Reply to this email directly or view it on GitHub: https://github.com/biocore/biom-format/issues/609#issuecomment-87891128

Jorge-C commented 9 years ago

Unfortunately this is a big question: how to serialize missing data.

We can't serialize None (a Python object) through hdf5, so we need to choose a value that represents missing data in a way that round trips safely. nan could potentially work for float fields, but not for integer- or string-fields.
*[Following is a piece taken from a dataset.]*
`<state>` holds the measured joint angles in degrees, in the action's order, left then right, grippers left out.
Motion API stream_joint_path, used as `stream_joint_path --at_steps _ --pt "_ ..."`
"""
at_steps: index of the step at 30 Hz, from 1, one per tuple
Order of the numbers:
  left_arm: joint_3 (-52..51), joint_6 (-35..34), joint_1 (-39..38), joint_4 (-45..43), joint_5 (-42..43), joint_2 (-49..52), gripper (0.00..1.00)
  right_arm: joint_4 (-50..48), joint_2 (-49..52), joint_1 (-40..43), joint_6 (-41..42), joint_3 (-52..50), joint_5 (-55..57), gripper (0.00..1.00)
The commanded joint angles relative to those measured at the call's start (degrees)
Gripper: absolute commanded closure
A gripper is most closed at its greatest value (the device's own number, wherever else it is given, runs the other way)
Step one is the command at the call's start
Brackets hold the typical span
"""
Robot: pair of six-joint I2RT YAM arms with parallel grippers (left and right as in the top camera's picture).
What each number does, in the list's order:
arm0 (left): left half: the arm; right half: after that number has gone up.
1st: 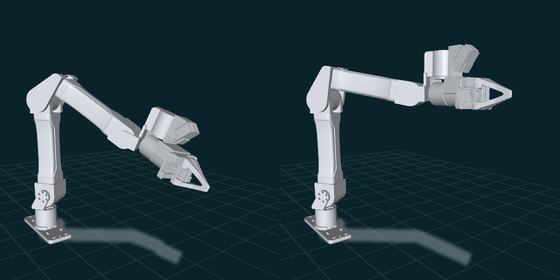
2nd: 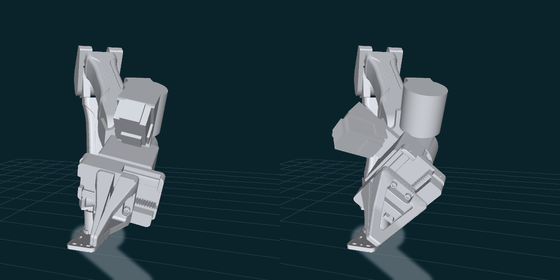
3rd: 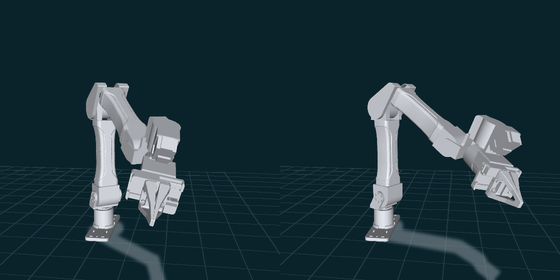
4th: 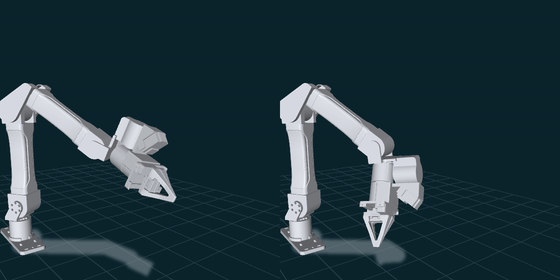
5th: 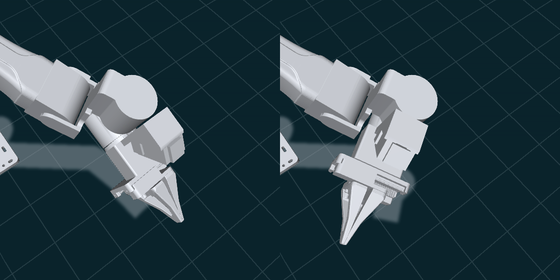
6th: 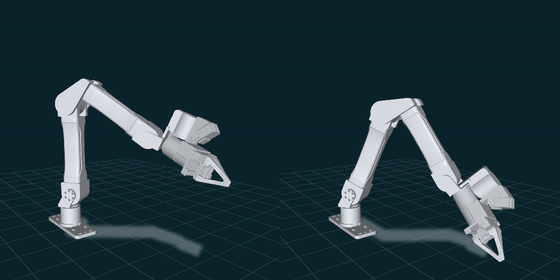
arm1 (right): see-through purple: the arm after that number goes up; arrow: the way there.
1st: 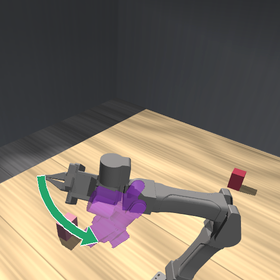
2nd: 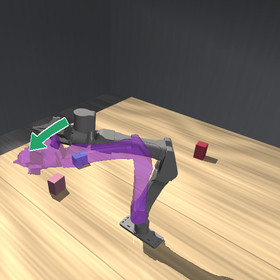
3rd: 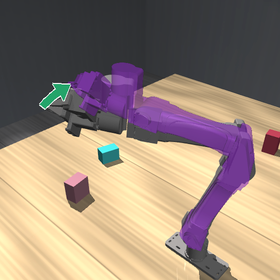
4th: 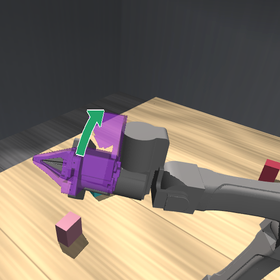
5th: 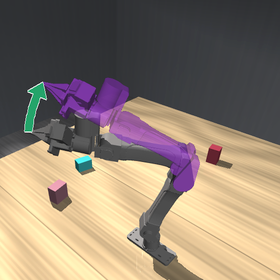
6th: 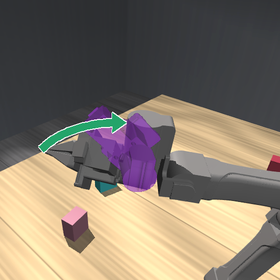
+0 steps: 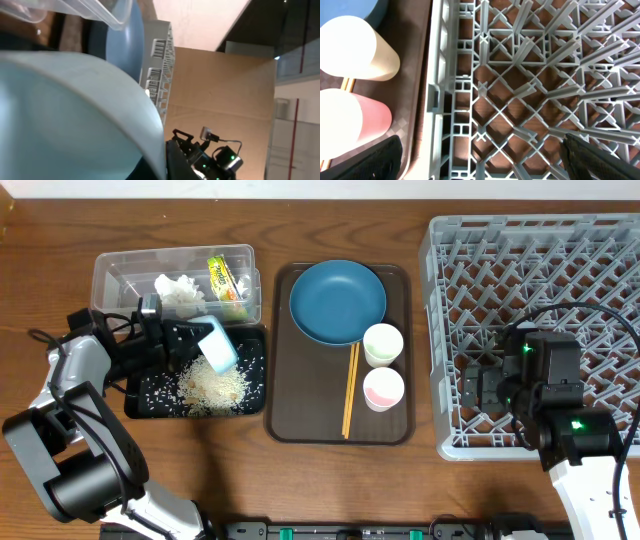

Another option that comes to mind is to save another array that marks whether the corresponding value is missing or not (à la masked arrays from numpy).

Jorge-C commented 9 years ago

Actually, I don't think we're using masked arrays in any of our projects, maybe we should look deeper into them.

wasade commented 7 years ago

We need better enforcement surrounding metadata... a reserved word for indicating a null entry for HDF5, but it would need to be defined in the spec itself, which would trigger a change to format version 2.1.1, which is not ideal. The masked arrays would really need to trigger a 2.2.0 format as that would be defining a separate dataset.

All paths are not fun -- I think the best direction is to, at write, detect nulls like this such that in the original example, the data are implicitly transformed to:

> t.metadata()
Out[5]:
(defaultdict(<function <lambda> at 0x10d595848>, {u'pH': 7.0}),
 defaultdict(<function <lambda> at 0x10d5958c0>, {u'pH': 8.0}),
 defaultdict(<function <lambda> at 0x10d595938>, {u'pH': 7.0}),
 defaultdict(<function <lambda> at 0x10d5959b0>, {u'pH': None}))

...which I believe would fly for the format and spec.

josenavas commented 7 years ago

I think that works @wasade and shouldn't need a new format/spec

wasade commented 7 years ago

Deferring to 2.2 as this is also lumped into the grand ol' refactor of the formatters and parsers. It would be nice to defer the type detection as well back to pandas as this could get nasty fast.